O hábito de ler não se impõe com experiências obrigatórias e desagradáveis. É preciso que se queira ler. Como qualquer outra atividade, um jovem só irá ler se sentir e procurar o gosto de ler.

Jiro Takahashi

Laura Vecchioli, atual coordenadora de Literatura e Informativos do Editorial de Educação Básica da SOMOS Literatura, grupo dono da Ática, afirma que a Coleção Para Gostar de Ler “quebrou paradigmas”, não só aproximando estudantes de grandes nomes da literatura, mas transformando a oferta da crônica no mercado. “O sucesso foi tamanho que até hoje, 45 anos depois do primeiro lançamento, continuamos colhendo os frutos, com alguns títulos da coleção figurando entre os mais vendidos do nosso catálogo”, diz.

Relançamento

Foi justamente o aniversário de 45 anos da coleção, em 2022, que inspirou seu relançamento. “Começamos a buscar originais à altura dessa coleção tão emblemática. Escolhemos um livro de poemas por ser um gênero literário com pouca representatividade para o público juvenil”, diz. Assim veio a escolha de publicar Um Peixe Boiando no Ar, de Ricardo Azevedo, autor que já havia participado de duas outras obras da coleção.

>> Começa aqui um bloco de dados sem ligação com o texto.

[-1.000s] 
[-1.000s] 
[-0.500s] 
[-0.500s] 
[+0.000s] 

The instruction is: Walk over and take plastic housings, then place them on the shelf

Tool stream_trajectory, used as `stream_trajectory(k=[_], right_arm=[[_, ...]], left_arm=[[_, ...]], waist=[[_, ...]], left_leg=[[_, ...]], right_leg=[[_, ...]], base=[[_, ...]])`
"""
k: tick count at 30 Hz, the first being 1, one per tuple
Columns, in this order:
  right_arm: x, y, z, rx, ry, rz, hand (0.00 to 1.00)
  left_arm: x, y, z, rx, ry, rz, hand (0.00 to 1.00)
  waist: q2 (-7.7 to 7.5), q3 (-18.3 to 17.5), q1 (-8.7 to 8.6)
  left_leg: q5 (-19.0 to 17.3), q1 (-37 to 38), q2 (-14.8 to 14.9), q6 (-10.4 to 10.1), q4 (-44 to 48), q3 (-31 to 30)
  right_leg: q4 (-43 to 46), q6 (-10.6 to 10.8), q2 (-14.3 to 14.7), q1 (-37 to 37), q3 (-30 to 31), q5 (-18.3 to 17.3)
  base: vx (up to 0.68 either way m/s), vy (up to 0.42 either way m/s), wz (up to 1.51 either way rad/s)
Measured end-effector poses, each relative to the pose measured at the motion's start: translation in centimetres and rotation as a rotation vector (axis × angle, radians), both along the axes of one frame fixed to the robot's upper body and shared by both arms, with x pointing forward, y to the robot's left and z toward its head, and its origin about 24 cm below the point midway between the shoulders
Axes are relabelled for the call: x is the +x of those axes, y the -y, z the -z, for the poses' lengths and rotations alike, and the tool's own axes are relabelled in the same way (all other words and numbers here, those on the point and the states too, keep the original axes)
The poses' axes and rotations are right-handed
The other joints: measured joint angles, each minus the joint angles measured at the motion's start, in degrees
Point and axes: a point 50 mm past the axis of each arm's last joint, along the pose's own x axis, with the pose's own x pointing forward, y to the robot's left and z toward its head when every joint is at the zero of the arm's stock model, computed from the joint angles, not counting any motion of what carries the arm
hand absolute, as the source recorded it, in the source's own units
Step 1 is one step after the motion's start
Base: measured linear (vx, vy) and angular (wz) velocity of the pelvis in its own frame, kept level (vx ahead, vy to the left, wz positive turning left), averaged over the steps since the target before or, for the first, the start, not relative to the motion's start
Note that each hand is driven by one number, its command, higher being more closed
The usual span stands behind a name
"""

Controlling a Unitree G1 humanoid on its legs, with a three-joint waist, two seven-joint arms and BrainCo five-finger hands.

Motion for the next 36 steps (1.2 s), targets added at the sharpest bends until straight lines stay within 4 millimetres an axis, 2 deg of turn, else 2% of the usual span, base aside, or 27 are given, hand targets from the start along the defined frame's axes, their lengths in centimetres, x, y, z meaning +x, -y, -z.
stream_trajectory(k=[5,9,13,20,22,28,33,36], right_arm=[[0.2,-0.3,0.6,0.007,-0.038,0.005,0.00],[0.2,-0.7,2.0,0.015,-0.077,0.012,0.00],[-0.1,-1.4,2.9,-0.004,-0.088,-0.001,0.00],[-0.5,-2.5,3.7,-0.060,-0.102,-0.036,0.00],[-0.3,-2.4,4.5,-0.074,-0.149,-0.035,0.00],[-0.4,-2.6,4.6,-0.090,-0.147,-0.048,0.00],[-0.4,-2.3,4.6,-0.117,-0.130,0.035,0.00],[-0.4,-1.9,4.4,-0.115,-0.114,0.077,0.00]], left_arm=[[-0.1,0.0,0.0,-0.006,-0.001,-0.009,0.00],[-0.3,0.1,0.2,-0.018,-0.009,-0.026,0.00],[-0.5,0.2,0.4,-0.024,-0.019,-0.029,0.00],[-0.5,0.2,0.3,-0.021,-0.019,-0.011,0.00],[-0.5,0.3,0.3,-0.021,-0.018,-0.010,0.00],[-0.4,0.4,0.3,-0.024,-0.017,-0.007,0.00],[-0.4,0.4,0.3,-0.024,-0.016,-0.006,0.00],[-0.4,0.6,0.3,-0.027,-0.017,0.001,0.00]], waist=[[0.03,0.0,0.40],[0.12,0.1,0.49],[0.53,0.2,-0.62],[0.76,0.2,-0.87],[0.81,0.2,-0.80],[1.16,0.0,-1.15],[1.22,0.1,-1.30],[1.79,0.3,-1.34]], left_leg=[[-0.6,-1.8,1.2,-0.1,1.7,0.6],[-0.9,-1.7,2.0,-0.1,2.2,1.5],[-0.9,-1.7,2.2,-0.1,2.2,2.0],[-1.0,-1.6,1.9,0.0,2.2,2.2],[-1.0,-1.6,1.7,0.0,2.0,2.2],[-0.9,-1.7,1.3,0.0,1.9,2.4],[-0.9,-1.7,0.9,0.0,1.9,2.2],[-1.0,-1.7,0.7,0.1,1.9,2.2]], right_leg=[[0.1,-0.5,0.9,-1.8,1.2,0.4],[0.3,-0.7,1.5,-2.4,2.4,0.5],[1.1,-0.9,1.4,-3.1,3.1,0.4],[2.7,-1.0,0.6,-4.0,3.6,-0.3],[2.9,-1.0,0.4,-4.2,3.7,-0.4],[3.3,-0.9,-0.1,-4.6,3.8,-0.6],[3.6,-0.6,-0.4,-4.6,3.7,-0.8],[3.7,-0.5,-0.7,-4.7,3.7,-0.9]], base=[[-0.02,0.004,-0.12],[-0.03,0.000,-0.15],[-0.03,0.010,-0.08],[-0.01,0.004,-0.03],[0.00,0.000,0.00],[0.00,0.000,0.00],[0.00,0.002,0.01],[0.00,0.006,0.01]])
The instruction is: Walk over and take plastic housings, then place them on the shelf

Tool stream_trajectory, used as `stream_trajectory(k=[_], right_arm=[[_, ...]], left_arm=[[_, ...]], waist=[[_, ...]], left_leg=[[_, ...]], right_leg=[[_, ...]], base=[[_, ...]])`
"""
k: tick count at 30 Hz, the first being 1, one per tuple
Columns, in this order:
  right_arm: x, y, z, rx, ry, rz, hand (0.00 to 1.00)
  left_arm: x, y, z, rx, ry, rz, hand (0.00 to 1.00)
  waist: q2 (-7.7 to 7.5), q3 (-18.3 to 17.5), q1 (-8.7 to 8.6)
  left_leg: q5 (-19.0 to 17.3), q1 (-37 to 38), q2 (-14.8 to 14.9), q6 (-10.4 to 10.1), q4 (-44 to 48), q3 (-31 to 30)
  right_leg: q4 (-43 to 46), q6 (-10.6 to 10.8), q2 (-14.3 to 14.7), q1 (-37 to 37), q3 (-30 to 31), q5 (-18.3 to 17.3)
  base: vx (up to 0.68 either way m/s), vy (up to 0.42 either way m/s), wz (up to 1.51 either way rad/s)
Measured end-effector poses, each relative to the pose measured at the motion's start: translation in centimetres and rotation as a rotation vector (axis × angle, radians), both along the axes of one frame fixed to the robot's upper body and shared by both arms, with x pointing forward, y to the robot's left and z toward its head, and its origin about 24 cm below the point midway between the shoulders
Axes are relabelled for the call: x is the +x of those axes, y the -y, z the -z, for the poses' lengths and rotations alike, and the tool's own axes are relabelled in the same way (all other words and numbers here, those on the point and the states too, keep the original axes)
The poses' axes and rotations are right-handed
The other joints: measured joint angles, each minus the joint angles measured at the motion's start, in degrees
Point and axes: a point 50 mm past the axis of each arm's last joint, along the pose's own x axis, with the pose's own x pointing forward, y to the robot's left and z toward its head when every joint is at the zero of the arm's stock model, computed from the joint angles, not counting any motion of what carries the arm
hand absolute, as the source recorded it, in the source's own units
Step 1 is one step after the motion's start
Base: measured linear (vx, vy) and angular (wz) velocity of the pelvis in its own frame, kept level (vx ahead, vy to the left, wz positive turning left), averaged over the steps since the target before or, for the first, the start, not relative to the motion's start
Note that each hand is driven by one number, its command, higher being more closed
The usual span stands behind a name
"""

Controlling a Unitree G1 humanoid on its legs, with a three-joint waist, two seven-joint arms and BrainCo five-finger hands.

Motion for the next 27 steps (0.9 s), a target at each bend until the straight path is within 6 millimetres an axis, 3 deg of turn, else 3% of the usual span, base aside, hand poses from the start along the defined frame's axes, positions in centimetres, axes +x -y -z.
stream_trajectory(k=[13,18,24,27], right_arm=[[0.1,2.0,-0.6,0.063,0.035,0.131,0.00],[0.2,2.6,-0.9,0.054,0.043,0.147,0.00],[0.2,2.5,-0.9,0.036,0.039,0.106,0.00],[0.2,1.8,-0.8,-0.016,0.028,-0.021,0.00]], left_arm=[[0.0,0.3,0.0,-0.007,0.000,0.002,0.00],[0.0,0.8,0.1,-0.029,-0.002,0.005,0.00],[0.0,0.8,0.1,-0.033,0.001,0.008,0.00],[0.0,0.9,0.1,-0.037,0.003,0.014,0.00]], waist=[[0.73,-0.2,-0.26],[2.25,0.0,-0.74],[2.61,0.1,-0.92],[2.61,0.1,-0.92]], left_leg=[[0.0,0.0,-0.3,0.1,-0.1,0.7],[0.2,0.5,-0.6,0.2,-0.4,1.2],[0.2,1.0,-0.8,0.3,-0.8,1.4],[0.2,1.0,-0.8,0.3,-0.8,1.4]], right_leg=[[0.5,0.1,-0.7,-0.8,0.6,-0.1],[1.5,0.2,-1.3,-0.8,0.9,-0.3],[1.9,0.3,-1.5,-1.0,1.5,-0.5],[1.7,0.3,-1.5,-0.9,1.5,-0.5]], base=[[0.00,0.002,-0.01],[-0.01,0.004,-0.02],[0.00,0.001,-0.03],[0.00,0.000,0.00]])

“Foi muito legal a editora achar que meus poemas e desenhos se encaixavam na Para Gostar de Ler. Falo em desenhos porque, no caso de Um Peixe Boiando no Ar, as imagens não são ‘ilustrações’ dos textos, mas, sim, funcionam como poemas visuais, com autonomia em relação aos textos. Assim, o leitor é levado a ler e fruir os poemas e a ler e fruir as imagens. Uma das propostas do meu livro é esta”, conta o escritor.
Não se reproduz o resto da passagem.